It was around 8pm local time when a military man in fatigues, bulletproof vest and red beret, surrounded by hooded and helmeted men, appeared on the Burkina Broadcasting Corporation (RTB).
He announced that Ibrahim Traoré was taking over as head of the Mouvement patriotique pour la sauvegarde et la restauration, MPSR (Patriotic Movement for Safeguard and Restoration), thereby overthrowing Lieutenant Colonel Paul-Henri Sandaogo Damiba.
This is the second coup in Burkina Faso this year. In January, Damiba had taken power by force of arms. According to close sources, he is doing well and is in Camp Kamboinsin, where the Burkinabe special forces are based.
The government, the transitional charter and the National Assembly are dissolved, it was announced. The country’s borders are now closed and a curfew has been put in place from 9pm to 5am.
Early Friday morning, gunfire echoed was heard across the capital and soldiers were deployed. The “Cobras” seemed to be manoeuvring. Negotiations were then held with the transitional authorities, but they were not successful.

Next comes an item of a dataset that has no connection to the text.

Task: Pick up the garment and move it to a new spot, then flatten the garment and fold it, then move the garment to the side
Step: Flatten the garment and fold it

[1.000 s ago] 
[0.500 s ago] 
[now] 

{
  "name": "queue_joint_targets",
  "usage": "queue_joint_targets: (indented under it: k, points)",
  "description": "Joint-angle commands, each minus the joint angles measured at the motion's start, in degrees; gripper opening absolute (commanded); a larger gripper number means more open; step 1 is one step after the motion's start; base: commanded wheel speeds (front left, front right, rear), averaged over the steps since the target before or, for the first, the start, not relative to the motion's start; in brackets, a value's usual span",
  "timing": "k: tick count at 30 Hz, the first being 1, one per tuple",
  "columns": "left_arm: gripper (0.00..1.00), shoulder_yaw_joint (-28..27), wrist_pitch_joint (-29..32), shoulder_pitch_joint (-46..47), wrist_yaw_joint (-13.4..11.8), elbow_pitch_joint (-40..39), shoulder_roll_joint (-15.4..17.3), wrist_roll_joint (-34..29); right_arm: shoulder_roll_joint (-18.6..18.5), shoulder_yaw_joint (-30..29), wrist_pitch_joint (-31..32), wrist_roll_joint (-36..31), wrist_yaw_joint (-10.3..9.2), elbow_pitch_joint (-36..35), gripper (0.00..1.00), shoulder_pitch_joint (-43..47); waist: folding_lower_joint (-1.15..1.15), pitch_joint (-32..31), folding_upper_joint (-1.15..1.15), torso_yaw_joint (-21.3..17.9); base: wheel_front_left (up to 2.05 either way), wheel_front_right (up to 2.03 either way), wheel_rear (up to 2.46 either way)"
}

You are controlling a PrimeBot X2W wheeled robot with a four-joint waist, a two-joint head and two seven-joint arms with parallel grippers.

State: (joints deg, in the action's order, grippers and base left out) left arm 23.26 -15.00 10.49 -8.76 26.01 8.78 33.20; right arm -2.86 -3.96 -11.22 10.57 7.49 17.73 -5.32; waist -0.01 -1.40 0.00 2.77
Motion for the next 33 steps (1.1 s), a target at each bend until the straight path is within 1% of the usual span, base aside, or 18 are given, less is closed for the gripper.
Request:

Ibrahim Traoré is not part of these “Cobra” units. Until Friday, he was the commander of the artillery regiment in Kaya, the first military region, located about 100 kilometers from the capital. He is one of the young officers who overthrew Roch Marc Christian Kaboré in favor of Damiba, but who have since been critical of the transitional president.
The crisis has been brewing for several months between Damiba and these young officers, most of whom were engaged in the front lines against armed groups.
Long time coming?
In a statement signed by the 34-year-old Traoré, he said: “Faced with the deteriorating situation, we tried several times to get Damiba to refocus the transition on the security question.”
In Friday’s announcement, it was promised that in due time, the nation would come together “to appoint a new civilian or military president” and a new “transitional charter”.
It’s now official: there is a #coup within a coup in #BurkinaFaso. Little is known about coup leader Ibrahim Traoré. What we do know is that the coup came amid spiralling tensions within #MPSR. Here’s a look at the main points from tonight’s announcement and what led to this 🧵 pic.twitter.com/rli8RGg07T
— Constantin Gouvy (@ConstantinGouvy) September 30, 2022
The regional group ECOWAS and the African Union have both condemned the ousting of Damiba calling it “unconstitutional”.
Moussa Faki, the Chair of the AU, called on the military to refrain from any violence against civilians and to restore the “Constitutional order by 1 July 2024, at the latest.”